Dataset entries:
□ □ □ □ □ □ □

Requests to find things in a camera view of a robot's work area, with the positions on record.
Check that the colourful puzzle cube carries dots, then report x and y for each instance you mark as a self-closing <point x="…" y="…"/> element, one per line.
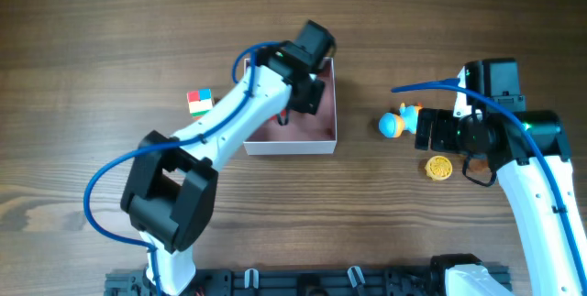
<point x="200" y="102"/>

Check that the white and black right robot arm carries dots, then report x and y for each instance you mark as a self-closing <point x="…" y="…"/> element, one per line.
<point x="528" y="155"/>

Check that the brown plush toy with carrot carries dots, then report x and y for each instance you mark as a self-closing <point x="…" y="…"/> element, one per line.
<point x="475" y="164"/>

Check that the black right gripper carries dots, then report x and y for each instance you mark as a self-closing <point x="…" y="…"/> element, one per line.
<point x="425" y="129"/>

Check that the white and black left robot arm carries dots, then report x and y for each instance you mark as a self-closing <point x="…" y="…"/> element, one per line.
<point x="171" y="188"/>

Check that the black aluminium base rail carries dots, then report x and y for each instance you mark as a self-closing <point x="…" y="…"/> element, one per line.
<point x="391" y="281"/>

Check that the blue and orange toy figure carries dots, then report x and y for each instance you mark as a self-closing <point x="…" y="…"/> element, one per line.
<point x="393" y="125"/>

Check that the yellow round plastic toy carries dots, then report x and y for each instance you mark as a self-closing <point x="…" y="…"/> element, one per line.
<point x="438" y="168"/>

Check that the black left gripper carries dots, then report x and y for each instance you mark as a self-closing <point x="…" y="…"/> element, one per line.
<point x="308" y="104"/>

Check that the white box with pink interior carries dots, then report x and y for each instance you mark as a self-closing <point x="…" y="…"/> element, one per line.
<point x="304" y="134"/>

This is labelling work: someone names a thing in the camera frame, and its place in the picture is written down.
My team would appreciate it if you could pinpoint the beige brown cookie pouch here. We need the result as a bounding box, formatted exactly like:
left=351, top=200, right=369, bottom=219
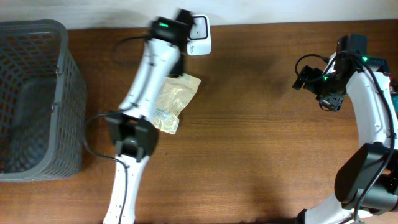
left=152, top=73, right=201, bottom=134

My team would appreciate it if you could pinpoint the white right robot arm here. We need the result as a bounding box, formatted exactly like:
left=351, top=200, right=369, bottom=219
left=292, top=34, right=397, bottom=223

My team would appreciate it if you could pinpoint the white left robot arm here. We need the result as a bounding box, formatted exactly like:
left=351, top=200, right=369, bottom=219
left=103, top=9, right=194, bottom=223

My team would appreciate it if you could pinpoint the white barcode scanner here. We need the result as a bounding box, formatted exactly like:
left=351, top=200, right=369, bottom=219
left=187, top=14, right=211, bottom=56

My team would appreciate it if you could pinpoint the grey plastic mesh basket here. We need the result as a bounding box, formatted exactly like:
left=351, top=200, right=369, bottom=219
left=1, top=19, right=87, bottom=182

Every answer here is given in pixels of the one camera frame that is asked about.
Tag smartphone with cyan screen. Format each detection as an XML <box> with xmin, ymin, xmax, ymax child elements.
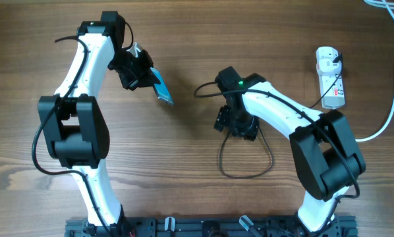
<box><xmin>150</xmin><ymin>67</ymin><xmax>174</xmax><ymax>105</ymax></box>

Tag black usb charging cable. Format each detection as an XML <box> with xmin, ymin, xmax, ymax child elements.
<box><xmin>218</xmin><ymin>52</ymin><xmax>344</xmax><ymax>180</ymax></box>

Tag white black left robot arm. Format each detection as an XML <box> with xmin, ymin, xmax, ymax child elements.
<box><xmin>32</xmin><ymin>11</ymin><xmax>163</xmax><ymax>236</ymax></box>

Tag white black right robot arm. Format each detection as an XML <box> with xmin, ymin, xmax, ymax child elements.
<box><xmin>214</xmin><ymin>66</ymin><xmax>366</xmax><ymax>236</ymax></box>

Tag white power strip socket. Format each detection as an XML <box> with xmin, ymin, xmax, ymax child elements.
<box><xmin>316</xmin><ymin>46</ymin><xmax>345</xmax><ymax>109</ymax></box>

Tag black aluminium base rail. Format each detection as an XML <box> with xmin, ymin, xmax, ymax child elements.
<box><xmin>64</xmin><ymin>215</ymin><xmax>358</xmax><ymax>237</ymax></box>

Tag white cables at corner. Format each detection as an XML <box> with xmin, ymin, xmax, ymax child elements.
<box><xmin>363</xmin><ymin>0</ymin><xmax>394</xmax><ymax>12</ymax></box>

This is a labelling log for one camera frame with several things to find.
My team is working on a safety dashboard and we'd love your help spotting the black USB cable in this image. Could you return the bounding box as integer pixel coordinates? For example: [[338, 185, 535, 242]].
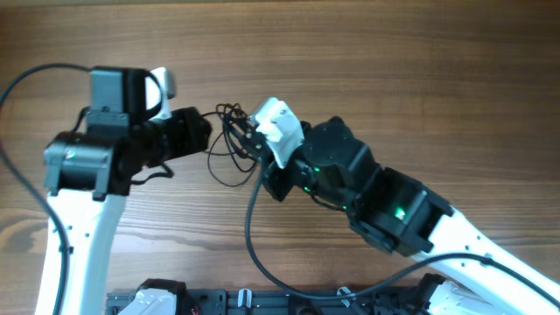
[[201, 102, 263, 188]]

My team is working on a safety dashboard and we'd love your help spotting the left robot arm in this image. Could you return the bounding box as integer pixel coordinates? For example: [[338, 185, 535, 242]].
[[35, 66, 212, 314]]

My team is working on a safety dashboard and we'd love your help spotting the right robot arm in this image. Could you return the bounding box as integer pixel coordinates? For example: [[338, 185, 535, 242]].
[[230, 116, 559, 314]]

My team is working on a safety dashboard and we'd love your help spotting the left grey rail clip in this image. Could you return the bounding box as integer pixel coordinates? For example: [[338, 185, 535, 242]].
[[237, 288, 253, 309]]

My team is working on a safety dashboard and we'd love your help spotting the grey rail clip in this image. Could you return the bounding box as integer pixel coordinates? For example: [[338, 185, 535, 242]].
[[237, 288, 253, 309], [336, 286, 357, 308]]

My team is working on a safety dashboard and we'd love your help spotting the right grey rail clip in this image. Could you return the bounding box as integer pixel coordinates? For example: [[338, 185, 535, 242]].
[[336, 286, 357, 308]]

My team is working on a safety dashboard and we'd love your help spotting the left camera black cable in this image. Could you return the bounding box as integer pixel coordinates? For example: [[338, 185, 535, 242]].
[[0, 63, 93, 315]]

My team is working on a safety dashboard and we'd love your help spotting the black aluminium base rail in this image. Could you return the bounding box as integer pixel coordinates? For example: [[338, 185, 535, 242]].
[[106, 286, 438, 315]]

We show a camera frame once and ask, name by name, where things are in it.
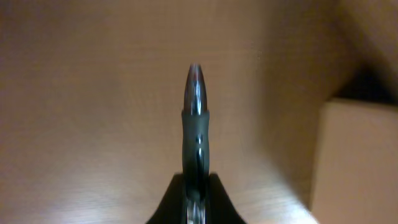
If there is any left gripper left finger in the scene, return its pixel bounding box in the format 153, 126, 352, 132
146, 173, 186, 224

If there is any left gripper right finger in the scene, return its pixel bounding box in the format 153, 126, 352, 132
206, 173, 246, 224

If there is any dark grey pen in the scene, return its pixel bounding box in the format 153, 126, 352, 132
182, 63, 210, 224

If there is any cardboard box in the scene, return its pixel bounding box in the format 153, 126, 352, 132
259, 1, 397, 223

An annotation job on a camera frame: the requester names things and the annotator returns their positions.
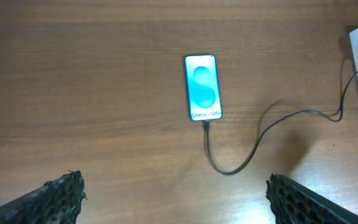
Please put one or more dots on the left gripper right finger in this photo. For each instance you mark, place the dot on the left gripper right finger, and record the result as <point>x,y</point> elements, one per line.
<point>292,203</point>

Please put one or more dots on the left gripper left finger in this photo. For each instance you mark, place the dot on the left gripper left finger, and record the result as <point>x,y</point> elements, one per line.
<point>57,201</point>

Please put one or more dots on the blue Samsung Galaxy smartphone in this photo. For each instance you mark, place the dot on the blue Samsung Galaxy smartphone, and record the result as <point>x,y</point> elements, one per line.
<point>203,89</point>

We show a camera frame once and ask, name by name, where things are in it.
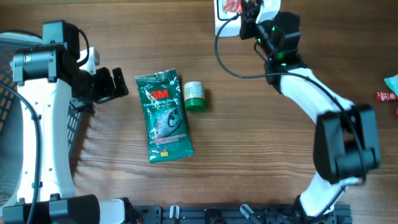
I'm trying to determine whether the green snack bag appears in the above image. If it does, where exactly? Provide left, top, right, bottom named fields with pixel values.
left=136, top=69, right=194, bottom=163

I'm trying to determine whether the green lid white jar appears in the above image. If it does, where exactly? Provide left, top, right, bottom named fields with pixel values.
left=183, top=81, right=206, bottom=112

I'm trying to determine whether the red coffee stick sachet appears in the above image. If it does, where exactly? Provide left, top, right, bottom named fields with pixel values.
left=376, top=91, right=398, bottom=102

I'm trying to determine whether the light teal tissue pack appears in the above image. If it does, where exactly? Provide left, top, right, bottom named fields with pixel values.
left=384, top=75, right=398, bottom=95

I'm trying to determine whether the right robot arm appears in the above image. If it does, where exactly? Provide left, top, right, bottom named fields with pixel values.
left=239, top=1, right=381, bottom=223

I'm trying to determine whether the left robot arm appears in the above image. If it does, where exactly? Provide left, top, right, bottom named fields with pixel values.
left=2, top=20, right=139, bottom=223

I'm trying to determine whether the white barcode scanner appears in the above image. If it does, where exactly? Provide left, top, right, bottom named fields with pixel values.
left=213, top=0, right=242, bottom=38

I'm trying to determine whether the grey plastic mesh basket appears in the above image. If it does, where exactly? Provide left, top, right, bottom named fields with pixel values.
left=1, top=30, right=83, bottom=207

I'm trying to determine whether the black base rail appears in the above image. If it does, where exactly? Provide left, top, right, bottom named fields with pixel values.
left=126, top=204, right=353, bottom=224

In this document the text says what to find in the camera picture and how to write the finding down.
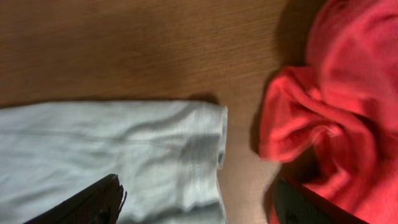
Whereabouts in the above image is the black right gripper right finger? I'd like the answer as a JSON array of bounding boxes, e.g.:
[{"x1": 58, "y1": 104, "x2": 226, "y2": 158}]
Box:
[{"x1": 273, "y1": 179, "x2": 367, "y2": 224}]

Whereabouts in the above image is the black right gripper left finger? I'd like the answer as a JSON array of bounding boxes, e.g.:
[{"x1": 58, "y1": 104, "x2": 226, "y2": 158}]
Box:
[{"x1": 26, "y1": 174, "x2": 124, "y2": 224}]

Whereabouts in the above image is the light teal t-shirt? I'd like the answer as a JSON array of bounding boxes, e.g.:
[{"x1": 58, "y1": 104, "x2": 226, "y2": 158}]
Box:
[{"x1": 1, "y1": 101, "x2": 228, "y2": 223}]

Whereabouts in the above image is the red printed t-shirt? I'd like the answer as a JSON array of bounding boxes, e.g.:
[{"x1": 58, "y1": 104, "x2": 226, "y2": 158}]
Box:
[{"x1": 259, "y1": 0, "x2": 397, "y2": 223}]

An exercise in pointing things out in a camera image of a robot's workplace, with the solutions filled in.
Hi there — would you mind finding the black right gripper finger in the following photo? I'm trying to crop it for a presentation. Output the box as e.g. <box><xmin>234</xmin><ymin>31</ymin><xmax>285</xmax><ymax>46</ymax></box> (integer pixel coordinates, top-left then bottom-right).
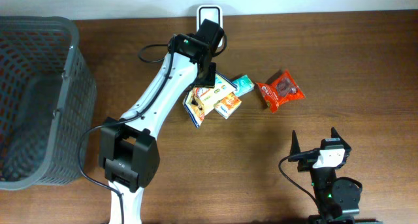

□ □ □ □ □ □ □

Exercise details | Copy every line from the records that holds the string "child".

Exercise output |
Tag smartphone with cyan screen. Format each detection as an XML <box> with xmin, ymin, xmax, ymax child elements.
Tag black usb charging cable. Format each detection as an XML <box> with xmin, ymin, xmax, ymax child elements.
Tag white black left robot arm. Format each detection as an XML <box> with xmin, ymin, xmax, ymax child elements.
Tag white black right robot arm. Format each detection as an XML <box> with xmin, ymin, xmax, ymax child elements.
Tag white power strip socket. Format each detection as an XML <box> with xmin, ymin, xmax, ymax child elements.
Tag black aluminium base rail. Format each detection as an XML <box> with xmin, ymin, xmax, ymax child elements.
Tag white cables at corner. Format each detection as an XML <box> with xmin, ymin, xmax, ymax child elements.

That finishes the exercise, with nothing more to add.